• **Recorded data**:
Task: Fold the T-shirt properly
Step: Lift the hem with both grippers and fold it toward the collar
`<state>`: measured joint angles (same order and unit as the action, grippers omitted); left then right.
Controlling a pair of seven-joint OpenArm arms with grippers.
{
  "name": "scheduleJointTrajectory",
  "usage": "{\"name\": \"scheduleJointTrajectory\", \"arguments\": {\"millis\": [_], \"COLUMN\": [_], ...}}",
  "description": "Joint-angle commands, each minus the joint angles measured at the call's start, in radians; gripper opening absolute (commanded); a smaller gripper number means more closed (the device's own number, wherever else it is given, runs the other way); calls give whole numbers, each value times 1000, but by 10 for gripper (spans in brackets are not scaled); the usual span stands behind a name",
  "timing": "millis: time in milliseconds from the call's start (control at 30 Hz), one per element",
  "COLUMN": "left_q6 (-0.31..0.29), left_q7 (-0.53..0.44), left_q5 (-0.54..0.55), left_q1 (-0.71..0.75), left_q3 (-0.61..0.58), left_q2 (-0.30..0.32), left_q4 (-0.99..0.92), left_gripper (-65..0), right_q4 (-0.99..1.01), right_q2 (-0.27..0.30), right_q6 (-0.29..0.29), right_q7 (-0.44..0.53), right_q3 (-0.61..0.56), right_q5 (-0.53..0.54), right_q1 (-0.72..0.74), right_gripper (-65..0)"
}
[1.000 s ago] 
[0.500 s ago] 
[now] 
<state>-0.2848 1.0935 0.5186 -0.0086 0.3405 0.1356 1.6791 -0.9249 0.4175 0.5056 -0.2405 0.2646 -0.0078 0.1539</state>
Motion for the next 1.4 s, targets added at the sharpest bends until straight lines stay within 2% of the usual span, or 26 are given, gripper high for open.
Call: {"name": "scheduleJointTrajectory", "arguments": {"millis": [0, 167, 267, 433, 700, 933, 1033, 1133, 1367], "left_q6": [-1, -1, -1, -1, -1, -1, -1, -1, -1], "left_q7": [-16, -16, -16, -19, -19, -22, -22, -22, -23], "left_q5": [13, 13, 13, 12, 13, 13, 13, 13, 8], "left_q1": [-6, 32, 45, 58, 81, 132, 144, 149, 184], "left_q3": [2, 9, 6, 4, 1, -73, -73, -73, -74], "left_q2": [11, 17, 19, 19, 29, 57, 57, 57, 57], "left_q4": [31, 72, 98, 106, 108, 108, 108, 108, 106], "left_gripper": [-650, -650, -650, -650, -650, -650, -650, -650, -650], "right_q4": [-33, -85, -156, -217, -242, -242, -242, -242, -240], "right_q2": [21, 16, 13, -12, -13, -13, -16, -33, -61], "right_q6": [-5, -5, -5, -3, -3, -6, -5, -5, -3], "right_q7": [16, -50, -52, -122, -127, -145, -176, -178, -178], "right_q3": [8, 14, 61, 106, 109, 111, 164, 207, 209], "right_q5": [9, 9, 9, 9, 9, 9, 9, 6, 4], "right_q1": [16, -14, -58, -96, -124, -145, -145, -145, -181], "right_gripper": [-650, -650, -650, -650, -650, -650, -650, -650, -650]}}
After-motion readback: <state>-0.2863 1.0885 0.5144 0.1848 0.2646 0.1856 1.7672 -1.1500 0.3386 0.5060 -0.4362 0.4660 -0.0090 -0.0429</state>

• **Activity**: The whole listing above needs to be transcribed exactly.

• **Completed task**:
Task: Fold the T-shirt properly
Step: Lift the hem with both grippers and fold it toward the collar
`<state>`: measured joint angles (same order and unit as the action, grippers omitted); left then right.
Controlling a pair of seven-joint OpenArm arms with grippers.
{
  "name": "scheduleJointTrajectory",
  "usage": "{\"name\": \"scheduleJointTrajectory\", \"arguments\": {\"millis\": [_], \"COLUMN\": [_], ...}}",
  "description": "Joint-angle commands, each minus the joint angles measured at the call's start, in radians; gripper opening absolute (commanded); a smaller gripper number means more closed (the device's own number, wherever else it is given, runs the other way); calls give whole numbers, each value times 1000, but by 10 for gripper (spans in brackets are not scaled); the usual span stands behind a name",
  "timing": "millis: time in milliseconds from the call's start (control at 30 Hz), one per element",
  "COLUMN": "left_q6 (-0.31..0.29), left_q7 (-0.53..0.44), left_q5 (-0.54..0.55), left_q1 (-0.71..0.75), left_q3 (-0.61..0.58), left_q2 (-0.30..0.32), left_q4 (-0.99..0.92), left_gripper (-65..0), right_q4 (-0.99..1.01), right_q2 (-0.27..0.30), right_q6 (-0.29..0.29), right_q7 (-0.44..0.53), right_q3 (-0.61..0.56), right_q5 (-0.53..0.54), right_q1 (-0.72..0.74), right_gripper (-65..0)"
}
[1.000 s ago] 
[0.500 s ago] 
[now] 
<state>-0.2848 1.0935 0.5186 -0.0086 0.3405 0.1356 1.6791 -0.9249 0.4175 0.5056 -0.2405 0.2646 -0.0078 0.1539</state>
Motion for the next 1.4 s, targets added at the sharpest bends until straight lines stay within 2% of the usual span, or 26 are given, gripper high for open.
Call: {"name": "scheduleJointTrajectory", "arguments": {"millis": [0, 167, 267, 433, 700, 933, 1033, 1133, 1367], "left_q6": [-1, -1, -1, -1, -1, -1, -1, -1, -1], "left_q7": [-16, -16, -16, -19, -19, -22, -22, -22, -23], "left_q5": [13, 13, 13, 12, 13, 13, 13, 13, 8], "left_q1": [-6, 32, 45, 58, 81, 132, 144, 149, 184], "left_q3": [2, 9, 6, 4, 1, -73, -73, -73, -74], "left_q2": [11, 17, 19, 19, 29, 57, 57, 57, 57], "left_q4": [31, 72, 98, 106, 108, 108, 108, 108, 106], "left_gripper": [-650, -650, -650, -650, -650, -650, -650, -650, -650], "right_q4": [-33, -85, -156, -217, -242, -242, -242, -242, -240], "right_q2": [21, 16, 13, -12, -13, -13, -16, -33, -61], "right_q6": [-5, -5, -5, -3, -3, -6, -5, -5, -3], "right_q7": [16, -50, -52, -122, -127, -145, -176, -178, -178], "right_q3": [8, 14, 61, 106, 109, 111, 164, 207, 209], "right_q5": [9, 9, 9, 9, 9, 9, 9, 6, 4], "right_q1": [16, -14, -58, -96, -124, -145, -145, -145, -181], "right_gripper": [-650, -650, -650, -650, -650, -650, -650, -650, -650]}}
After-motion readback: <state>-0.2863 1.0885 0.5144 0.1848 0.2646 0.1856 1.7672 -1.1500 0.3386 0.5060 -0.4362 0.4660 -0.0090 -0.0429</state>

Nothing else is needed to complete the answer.